Being told cancer is in remission does not always bring an immediate improvement to an individual’s mental health or quality of life. It can take time to adjust to the “new normal”. After the emotionally intense experience of cancer treatment and long periods of constantly waiting for the unknown to happen, “cancer remission” doesn’t always bring instant relief. Daily life can feel uncomfortable and strange at times as you continue to adjust mentally.
When it comes to cancer survivor anxiety, one of the biggest worries is “how do we fix it?”. The worry changes from surviving cancer, to the fear of cancer recurrence.
For cancer survivors that want to become thrivers, I usually recommend that we take a look at different types of treatment that complement each other. Anxiety does not have a single treatment option, and the treatment must be tailored to the individual and their needs.
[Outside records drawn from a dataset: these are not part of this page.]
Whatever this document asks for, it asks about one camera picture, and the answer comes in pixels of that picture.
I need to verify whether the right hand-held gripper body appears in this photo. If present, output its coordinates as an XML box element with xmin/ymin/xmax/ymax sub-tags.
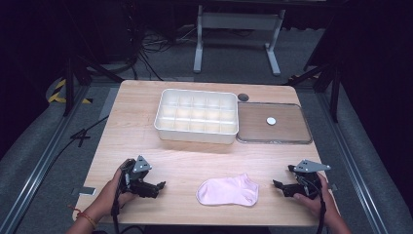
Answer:
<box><xmin>282</xmin><ymin>159</ymin><xmax>331</xmax><ymax>200</ymax></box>

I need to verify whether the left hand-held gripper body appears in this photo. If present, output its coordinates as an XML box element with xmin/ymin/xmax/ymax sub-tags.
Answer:
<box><xmin>119</xmin><ymin>155</ymin><xmax>161</xmax><ymax>199</ymax></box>

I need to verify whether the pink sock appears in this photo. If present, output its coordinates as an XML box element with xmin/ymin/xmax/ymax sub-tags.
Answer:
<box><xmin>196</xmin><ymin>173</ymin><xmax>260</xmax><ymax>208</ymax></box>

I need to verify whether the person's right hand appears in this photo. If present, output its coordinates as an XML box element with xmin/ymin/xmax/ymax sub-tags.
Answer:
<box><xmin>292</xmin><ymin>173</ymin><xmax>337</xmax><ymax>219</ymax></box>

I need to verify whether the person's left hand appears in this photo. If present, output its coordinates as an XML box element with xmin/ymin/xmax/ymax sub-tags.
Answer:
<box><xmin>102</xmin><ymin>167</ymin><xmax>138</xmax><ymax>213</ymax></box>

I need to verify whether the clear lid with white knob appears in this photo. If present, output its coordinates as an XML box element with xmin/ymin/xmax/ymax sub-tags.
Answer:
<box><xmin>236</xmin><ymin>101</ymin><xmax>314</xmax><ymax>145</ymax></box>

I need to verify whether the white divided storage box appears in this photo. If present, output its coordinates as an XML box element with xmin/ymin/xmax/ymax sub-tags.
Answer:
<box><xmin>153</xmin><ymin>88</ymin><xmax>240</xmax><ymax>145</ymax></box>

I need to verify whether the black tripod stand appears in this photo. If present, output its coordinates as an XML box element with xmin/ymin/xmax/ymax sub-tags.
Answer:
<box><xmin>62</xmin><ymin>53</ymin><xmax>125</xmax><ymax>117</ymax></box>
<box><xmin>286</xmin><ymin>61</ymin><xmax>343</xmax><ymax>124</ymax></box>

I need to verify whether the yellow and black floor tape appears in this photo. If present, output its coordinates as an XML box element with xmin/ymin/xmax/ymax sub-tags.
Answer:
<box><xmin>48</xmin><ymin>78</ymin><xmax>94</xmax><ymax>105</ymax></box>

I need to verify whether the aluminium floor rail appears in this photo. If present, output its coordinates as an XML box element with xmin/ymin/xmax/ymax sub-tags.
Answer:
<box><xmin>0</xmin><ymin>85</ymin><xmax>92</xmax><ymax>234</ymax></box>
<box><xmin>316</xmin><ymin>92</ymin><xmax>390</xmax><ymax>234</ymax></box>

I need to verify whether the red string bracelet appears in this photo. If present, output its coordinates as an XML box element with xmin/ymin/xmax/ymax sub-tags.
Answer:
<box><xmin>67</xmin><ymin>204</ymin><xmax>98</xmax><ymax>229</ymax></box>

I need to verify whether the long black floor cable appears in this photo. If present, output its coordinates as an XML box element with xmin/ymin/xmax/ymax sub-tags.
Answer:
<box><xmin>13</xmin><ymin>115</ymin><xmax>110</xmax><ymax>234</ymax></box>

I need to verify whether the bundle of black floor cables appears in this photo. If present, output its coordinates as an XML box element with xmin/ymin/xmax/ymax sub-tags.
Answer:
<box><xmin>123</xmin><ymin>27</ymin><xmax>196</xmax><ymax>82</ymax></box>

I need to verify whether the white metal table frame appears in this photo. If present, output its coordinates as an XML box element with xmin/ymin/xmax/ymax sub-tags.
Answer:
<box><xmin>193</xmin><ymin>4</ymin><xmax>286</xmax><ymax>77</ymax></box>

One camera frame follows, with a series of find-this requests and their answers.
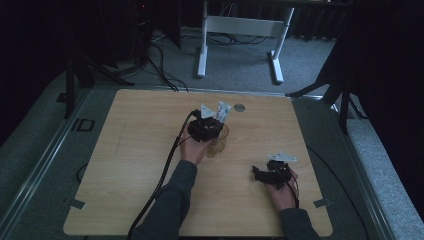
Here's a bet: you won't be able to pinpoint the grey tape strip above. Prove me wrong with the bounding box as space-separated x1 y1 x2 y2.
63 197 87 211
313 197 334 208

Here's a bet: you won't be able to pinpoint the thick black gripper cable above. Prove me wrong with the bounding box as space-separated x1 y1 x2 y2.
126 109 202 240

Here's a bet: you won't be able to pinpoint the black metal stand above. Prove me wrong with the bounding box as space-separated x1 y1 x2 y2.
285 63 368 135
63 46 135 120

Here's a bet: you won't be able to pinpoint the white metal desk frame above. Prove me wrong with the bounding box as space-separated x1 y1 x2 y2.
196 0 296 85

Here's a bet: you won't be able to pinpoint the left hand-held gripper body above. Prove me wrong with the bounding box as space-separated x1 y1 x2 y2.
187 103 225 143

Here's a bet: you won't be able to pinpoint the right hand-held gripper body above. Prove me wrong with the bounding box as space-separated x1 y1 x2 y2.
261 151 298 191

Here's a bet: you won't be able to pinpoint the black rectangular floor bracket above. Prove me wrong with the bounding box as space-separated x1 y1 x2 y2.
77 118 96 132

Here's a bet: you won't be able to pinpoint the black floor cables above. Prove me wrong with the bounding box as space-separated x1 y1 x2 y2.
146 31 268 93

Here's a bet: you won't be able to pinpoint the clear amber glass cup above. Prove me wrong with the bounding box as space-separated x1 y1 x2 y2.
205 122 231 159

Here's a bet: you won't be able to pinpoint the person's right hand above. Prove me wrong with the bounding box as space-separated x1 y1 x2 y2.
264 167 300 212

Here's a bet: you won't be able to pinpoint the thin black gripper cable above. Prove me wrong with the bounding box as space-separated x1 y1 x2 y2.
285 181 301 210

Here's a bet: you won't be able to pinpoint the person's left hand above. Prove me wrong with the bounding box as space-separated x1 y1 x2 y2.
179 133 215 167

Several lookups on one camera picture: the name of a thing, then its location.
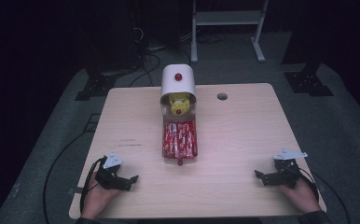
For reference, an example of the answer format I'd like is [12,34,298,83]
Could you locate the white metal stand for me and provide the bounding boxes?
[190,0,270,64]

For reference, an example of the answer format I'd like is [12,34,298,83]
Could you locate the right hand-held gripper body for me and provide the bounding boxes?
[272,148,309,189]

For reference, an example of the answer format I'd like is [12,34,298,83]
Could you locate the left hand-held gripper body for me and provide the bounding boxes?
[94,152,124,190]

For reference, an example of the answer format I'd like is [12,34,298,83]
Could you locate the black floor cables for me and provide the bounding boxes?
[128,18,195,89]

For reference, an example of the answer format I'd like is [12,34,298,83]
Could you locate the long black floor cable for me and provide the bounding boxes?
[42,132,99,224]

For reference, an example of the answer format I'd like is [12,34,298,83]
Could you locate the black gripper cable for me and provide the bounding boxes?
[293,167,321,201]
[79,157,107,216]

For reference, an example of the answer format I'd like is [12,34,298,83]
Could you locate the white box with red knobs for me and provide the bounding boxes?
[159,63,199,167]

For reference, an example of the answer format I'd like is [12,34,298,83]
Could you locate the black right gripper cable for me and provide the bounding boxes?
[293,167,321,201]

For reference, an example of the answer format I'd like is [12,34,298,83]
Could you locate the black stand base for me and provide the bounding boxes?
[74,72,118,102]
[284,61,335,98]

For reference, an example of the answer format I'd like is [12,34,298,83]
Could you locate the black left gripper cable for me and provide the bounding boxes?
[79,157,107,216]

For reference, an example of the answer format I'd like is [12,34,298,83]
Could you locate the person's left hand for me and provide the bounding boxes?
[80,178,122,220]

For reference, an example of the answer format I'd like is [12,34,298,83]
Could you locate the person's right hand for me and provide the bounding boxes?
[277,178,322,215]

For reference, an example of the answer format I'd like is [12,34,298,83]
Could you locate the pile of red snack packets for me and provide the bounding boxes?
[162,119,199,160]

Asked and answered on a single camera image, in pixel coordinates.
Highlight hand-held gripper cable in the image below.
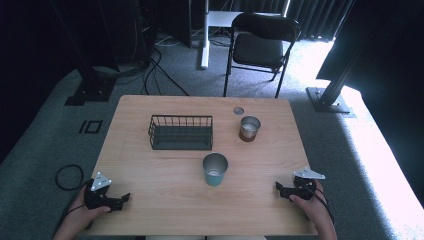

First and foremost, it is important to make sure that there’s counseling and emotional support, which may include cognitive behavioral therapy (i.e. “talk therapy”). You may have already received support from a counselor, social worker, or clinical psychologist as part of your cancer care during treatment. I recommend to everyone to continue with this even after cancer remission, if you can. Having an opportunity to share your personal stories, whether it be with mental health professionals or a supportive family member, can provide healing.
An experienced healthcare provider will also ask you questions about your level of anxiety and depression at regular follow-up visits too, so use these opportunities to share any mental health challenges you’ve been experiencing. They will be able to refer you to local support groups and social workers in the community if that is what you need.
Mindfulness meditation, hypnosis, reiki, massage therapy and acupuncture are all wonderful tools that can be used to support healing from anxiety and reestablish a balance in our nervous system, our mind, and our thoughts. Mindfulness-based stress reduction practices, like journaling and breathwork, can also be incredibly helpful in calming the body and processing your thoughts. It isn’t about ignoring fears. The fear of recurrence is valid and must be acknowledged. Instead, it is about finding a balanced way of processing those thoughts and fears. This balance allows our body to focus on creating energy to actually have energy moving forward.